- Extracted information -
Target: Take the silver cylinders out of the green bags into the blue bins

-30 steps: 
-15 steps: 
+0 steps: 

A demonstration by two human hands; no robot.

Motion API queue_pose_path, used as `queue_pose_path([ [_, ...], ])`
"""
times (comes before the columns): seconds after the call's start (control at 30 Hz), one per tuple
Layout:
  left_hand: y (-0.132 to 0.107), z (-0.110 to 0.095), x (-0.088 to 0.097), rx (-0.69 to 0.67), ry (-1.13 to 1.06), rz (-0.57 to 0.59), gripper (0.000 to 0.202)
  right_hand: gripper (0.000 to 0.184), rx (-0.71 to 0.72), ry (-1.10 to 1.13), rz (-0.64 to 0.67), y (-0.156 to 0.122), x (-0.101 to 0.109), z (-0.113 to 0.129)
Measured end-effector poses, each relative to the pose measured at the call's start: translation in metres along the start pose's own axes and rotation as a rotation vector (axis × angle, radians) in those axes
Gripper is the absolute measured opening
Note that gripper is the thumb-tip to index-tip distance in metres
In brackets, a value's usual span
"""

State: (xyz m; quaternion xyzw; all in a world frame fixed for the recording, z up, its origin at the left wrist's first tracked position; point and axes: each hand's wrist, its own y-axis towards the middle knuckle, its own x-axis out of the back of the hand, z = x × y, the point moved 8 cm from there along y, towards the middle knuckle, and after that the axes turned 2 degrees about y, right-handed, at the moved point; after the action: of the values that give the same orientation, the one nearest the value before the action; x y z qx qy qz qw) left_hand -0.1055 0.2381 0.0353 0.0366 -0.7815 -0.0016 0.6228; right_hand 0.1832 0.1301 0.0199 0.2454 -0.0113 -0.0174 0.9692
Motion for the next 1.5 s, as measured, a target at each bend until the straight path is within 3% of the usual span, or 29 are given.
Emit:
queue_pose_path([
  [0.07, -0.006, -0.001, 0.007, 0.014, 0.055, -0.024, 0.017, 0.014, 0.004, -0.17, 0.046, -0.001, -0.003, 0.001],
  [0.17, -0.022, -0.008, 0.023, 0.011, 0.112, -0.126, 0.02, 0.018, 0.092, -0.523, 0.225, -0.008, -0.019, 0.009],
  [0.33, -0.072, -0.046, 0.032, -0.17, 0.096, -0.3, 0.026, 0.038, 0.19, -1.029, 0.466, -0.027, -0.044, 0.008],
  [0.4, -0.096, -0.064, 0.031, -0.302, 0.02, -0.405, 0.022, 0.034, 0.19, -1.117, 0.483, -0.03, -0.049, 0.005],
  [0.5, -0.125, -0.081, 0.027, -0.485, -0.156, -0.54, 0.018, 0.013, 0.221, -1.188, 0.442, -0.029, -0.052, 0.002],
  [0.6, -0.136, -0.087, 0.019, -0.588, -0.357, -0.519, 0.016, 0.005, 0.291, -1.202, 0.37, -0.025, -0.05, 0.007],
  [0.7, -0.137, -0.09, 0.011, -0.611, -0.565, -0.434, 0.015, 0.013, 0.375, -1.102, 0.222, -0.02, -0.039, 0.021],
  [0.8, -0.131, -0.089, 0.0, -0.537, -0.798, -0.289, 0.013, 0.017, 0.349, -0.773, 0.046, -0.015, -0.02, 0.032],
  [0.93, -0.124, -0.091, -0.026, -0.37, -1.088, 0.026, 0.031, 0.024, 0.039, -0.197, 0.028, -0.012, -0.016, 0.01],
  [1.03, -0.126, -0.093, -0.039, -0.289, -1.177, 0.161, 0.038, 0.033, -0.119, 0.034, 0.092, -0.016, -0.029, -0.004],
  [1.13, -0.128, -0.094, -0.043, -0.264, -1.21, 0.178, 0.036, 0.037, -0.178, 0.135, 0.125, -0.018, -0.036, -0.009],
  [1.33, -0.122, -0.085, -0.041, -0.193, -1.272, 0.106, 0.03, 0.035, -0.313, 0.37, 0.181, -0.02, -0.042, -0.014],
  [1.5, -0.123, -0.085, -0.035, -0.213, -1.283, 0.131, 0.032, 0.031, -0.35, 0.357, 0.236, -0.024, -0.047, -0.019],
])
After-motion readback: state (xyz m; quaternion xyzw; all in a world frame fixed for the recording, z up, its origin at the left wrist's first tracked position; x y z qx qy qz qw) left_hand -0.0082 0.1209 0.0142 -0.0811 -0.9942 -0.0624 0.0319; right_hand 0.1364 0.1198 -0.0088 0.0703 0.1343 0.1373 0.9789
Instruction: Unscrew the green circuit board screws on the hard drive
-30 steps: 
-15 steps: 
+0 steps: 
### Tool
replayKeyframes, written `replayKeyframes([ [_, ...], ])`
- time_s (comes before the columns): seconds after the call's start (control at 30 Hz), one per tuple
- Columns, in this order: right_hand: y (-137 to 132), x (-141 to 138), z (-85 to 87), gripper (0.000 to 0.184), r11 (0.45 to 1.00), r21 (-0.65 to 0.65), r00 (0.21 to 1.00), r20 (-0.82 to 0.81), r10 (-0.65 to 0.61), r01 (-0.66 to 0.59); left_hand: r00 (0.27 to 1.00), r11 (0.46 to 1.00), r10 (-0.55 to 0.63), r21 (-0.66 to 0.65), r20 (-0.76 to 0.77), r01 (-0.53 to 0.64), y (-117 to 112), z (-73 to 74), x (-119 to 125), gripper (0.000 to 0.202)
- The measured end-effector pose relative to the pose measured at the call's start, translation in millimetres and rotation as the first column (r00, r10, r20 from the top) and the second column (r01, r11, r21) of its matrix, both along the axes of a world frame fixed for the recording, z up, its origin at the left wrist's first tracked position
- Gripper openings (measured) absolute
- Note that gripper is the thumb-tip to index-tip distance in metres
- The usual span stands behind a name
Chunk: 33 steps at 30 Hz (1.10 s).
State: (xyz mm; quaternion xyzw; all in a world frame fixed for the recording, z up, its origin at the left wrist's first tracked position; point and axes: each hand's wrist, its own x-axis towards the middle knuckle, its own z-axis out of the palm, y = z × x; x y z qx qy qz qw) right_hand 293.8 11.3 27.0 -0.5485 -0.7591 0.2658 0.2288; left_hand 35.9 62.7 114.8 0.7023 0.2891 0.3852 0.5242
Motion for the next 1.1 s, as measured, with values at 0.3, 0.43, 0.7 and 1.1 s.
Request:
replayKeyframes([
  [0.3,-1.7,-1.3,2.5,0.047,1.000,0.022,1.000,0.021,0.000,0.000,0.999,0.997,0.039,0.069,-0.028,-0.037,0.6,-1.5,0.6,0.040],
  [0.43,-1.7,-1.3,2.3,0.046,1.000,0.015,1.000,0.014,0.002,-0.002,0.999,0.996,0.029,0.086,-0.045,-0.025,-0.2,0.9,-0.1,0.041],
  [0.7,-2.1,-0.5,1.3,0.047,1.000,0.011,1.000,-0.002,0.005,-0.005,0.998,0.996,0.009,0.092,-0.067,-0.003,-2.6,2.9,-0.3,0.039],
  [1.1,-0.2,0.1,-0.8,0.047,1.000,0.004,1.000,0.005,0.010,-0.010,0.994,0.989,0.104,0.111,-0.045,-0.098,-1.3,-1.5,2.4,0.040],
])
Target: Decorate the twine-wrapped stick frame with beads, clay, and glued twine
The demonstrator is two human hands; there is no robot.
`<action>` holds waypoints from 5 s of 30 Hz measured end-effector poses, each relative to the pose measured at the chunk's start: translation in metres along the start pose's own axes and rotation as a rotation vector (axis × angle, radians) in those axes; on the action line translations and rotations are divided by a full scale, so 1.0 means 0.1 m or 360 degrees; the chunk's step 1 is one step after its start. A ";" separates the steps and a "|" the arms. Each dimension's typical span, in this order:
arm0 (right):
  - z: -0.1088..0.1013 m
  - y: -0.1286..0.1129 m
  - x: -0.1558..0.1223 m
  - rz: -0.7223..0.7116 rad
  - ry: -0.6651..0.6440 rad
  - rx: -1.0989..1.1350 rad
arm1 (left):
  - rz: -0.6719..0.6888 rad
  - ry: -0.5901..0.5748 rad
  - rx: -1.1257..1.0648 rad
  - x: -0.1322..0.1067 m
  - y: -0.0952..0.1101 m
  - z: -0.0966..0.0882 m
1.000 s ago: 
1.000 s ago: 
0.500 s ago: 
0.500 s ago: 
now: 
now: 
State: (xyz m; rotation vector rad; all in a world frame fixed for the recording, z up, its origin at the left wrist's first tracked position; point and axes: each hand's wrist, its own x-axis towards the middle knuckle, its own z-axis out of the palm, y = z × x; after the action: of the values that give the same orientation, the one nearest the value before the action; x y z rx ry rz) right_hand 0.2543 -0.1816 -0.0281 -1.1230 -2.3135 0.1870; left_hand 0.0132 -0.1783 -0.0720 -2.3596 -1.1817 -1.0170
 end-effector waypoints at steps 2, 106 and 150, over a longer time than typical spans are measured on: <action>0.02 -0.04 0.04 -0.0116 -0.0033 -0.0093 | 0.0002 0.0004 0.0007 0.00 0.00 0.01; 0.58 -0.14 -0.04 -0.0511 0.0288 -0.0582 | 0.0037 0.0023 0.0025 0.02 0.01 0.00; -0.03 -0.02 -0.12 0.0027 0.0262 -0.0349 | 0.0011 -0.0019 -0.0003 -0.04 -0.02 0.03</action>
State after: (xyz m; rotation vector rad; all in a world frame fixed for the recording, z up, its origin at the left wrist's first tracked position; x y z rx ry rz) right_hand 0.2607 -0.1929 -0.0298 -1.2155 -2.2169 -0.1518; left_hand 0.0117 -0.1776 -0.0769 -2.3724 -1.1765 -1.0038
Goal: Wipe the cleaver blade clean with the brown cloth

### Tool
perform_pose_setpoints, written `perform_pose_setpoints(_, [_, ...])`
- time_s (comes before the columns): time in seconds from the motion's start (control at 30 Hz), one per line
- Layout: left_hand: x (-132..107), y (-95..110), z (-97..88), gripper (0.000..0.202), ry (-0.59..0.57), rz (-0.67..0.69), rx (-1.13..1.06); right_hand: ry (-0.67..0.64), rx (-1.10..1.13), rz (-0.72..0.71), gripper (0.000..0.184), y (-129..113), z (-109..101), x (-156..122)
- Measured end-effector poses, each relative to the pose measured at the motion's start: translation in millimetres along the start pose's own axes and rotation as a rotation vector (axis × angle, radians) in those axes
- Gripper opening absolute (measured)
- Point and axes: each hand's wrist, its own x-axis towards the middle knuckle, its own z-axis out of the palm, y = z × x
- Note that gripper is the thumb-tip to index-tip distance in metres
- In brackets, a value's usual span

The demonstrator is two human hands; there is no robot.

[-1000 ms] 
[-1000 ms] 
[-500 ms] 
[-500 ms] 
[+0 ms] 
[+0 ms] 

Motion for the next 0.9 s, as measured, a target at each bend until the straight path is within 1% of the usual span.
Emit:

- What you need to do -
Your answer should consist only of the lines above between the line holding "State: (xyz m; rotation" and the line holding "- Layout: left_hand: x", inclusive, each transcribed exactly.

- Response box -
State: (xyz m; rotation vector rad; all in a world frame fixed for the recording, z up, its origin at the left wrist's first tracked position; point and axes: each hand's wrist, its own x-axis towards the middle knuckle, its own z-axis out of the palm, y = z × x; after the action: of the values that give the same orientation, the one nearest the value before the action; x y z rx ry rz) right_hand 0.2543 -0.1816 -0.0281 -1.1230 -2.3135 0.1870; left_hand 0.0132 -0.1783 -0.0720 -2.3596 -1.1817 -1.0170
 end-effector waypoints at steps 2, 106 and 150, over a longer time than typical spans are measured on: <action>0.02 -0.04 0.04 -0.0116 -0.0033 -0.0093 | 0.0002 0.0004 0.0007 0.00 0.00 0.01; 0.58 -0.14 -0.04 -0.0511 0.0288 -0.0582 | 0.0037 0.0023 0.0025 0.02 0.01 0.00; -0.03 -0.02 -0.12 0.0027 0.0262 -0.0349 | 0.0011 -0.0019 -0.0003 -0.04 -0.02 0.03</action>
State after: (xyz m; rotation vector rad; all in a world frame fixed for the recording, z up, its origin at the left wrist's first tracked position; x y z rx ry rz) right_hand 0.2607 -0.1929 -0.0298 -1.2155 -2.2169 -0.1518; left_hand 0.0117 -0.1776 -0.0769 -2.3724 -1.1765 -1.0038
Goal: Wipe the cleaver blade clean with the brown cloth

### Tool
perform_pose_setpoints, written `perform_pose_setpoints(_, [_, ...])`
- time_s (comes before the columns): time in seconds from the motion's start (control at 30 Hz), one per line
- Layout: left_hand: x (-132..107), y (-95..110), z (-97..88), gripper (0.000..0.202), ry (-0.59..0.57), rz (-0.67..0.69), rx (-1.13..1.06); right_hand: ry (-0.67..0.64), rx (-1.10..1.13), rz (-0.72..0.71), gripper (0.000..0.184), y (-129..113), z (-109..101), x (-156..122)

The response to this exercise is complete.